» **Task item**:
Could you transcribe exactly the lines below, from the line with "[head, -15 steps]" through the line with "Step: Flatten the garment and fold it", and nothing else, leaving out the pictures?

[Data extract Boundary: Start]

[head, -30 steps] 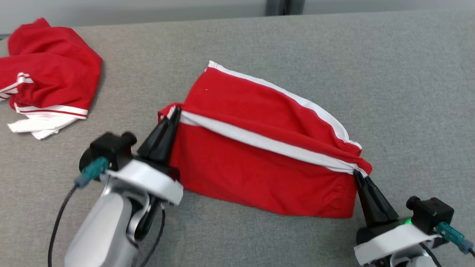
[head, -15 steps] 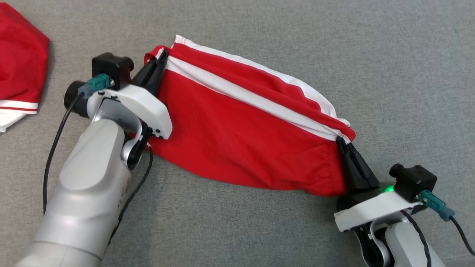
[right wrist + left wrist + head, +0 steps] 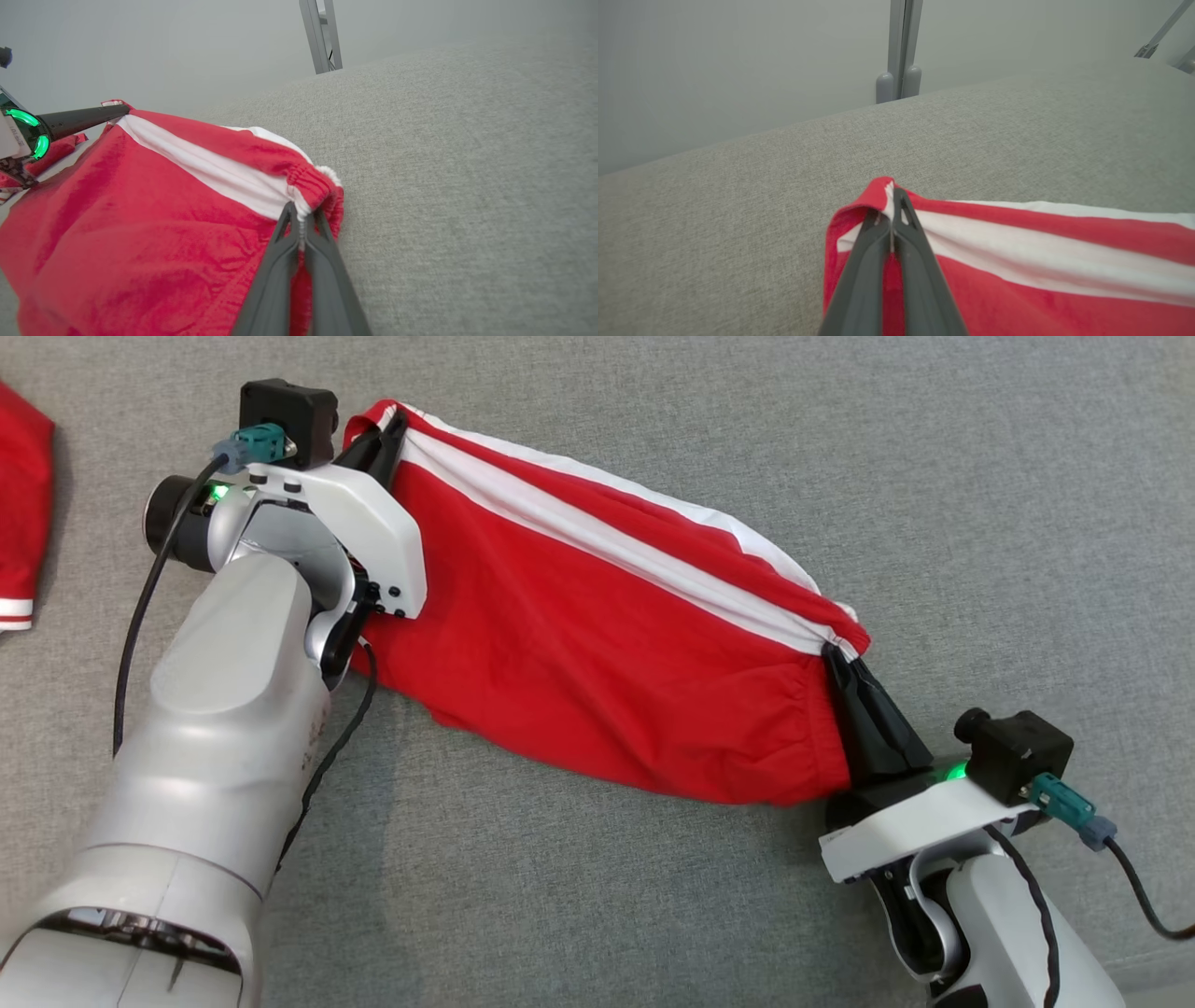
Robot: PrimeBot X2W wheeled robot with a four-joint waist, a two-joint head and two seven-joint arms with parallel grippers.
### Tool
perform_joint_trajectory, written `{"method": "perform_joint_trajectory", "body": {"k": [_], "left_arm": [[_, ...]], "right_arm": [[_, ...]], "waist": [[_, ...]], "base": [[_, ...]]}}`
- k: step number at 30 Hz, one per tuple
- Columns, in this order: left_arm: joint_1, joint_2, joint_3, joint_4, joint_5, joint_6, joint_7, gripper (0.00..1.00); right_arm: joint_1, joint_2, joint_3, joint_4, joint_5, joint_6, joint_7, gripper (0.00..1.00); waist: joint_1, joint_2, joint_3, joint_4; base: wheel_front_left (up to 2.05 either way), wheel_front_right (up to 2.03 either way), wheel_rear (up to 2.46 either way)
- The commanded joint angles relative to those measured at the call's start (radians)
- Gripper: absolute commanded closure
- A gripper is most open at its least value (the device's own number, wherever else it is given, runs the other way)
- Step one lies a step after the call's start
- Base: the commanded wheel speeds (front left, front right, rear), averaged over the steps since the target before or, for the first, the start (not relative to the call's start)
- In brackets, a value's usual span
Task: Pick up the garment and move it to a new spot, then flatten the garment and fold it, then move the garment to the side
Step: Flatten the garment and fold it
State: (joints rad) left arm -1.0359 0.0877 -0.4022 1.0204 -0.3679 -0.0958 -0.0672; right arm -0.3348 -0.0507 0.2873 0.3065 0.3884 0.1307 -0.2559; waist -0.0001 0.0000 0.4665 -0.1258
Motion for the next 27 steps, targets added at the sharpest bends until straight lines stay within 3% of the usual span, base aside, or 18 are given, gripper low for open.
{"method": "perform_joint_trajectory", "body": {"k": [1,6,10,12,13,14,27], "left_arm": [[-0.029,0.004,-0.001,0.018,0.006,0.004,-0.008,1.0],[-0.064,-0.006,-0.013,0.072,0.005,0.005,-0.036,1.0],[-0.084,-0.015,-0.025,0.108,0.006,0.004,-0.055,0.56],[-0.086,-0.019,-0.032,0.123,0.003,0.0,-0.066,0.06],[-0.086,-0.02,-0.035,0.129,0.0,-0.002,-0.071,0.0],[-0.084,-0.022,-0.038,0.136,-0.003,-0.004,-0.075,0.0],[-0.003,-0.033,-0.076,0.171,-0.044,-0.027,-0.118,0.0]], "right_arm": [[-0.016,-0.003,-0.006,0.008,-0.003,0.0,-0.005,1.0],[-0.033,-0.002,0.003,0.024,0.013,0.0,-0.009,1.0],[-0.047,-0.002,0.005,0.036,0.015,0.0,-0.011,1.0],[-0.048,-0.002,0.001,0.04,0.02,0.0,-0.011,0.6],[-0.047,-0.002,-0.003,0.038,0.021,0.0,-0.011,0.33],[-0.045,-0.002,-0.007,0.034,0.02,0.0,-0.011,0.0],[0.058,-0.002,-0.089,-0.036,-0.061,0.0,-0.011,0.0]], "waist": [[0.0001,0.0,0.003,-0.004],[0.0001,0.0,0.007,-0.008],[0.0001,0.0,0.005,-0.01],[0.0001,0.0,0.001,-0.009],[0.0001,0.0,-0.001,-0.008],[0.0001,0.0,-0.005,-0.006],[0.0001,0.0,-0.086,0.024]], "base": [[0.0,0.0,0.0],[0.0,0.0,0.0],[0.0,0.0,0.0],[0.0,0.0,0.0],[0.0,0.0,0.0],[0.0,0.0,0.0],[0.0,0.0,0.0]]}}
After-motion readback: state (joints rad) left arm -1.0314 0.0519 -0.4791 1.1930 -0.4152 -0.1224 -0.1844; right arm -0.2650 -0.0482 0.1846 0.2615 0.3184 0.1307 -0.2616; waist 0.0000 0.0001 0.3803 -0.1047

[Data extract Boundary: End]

» **Exercise solution**:
[head, -15 steps] 
[right wrist + left wrist + head, +0 steps] 
Robot: PrimeBot X2W wheeled robot with a four-joint waist, a two-joint head and two seven-joint arms with parallel grippers.
### Tool
perform_joint_trajectory, written `{"method": "perform_joint_trajectory", "body": {"k": [_], "left_arm": [[_, ...]], "right_arm": [[_, ...]], "waist": [[_, ...]], "base": [[_, ...]]}}`
- k: step number at 30 Hz, one per tuple
- Columns, in this order: left_arm: joint_1, joint_2, joint_3, joint_4, joint_5, joint_6, joint_7, gripper (0.00..1.00); right_arm: joint_1, joint_2, joint_3, joint_4, joint_5, joint_6, joint_7, gripper (0.00..1.00); waist: joint_1, joint_2, joint_3, joint_4; base: wheel_front_left (up to 2.05 either way), wheel_front_right (up to 2.03 either way), wheel_rear (up to 2.46 either way)
- The commanded joint angles relative to those measured at the call's start (radians)
- Gripper: absolute commanded closure
- A gripper is most open at its least value (the device's own number, wherever else it is given, runs the other way)
- Step one lies a step after the call's start
- Base: the commanded wheel speeds (front left, front right, rear), averaged over the steps since the target before or, for the first, the start (not relative to the call's start)
- In brackets, a value's usual span
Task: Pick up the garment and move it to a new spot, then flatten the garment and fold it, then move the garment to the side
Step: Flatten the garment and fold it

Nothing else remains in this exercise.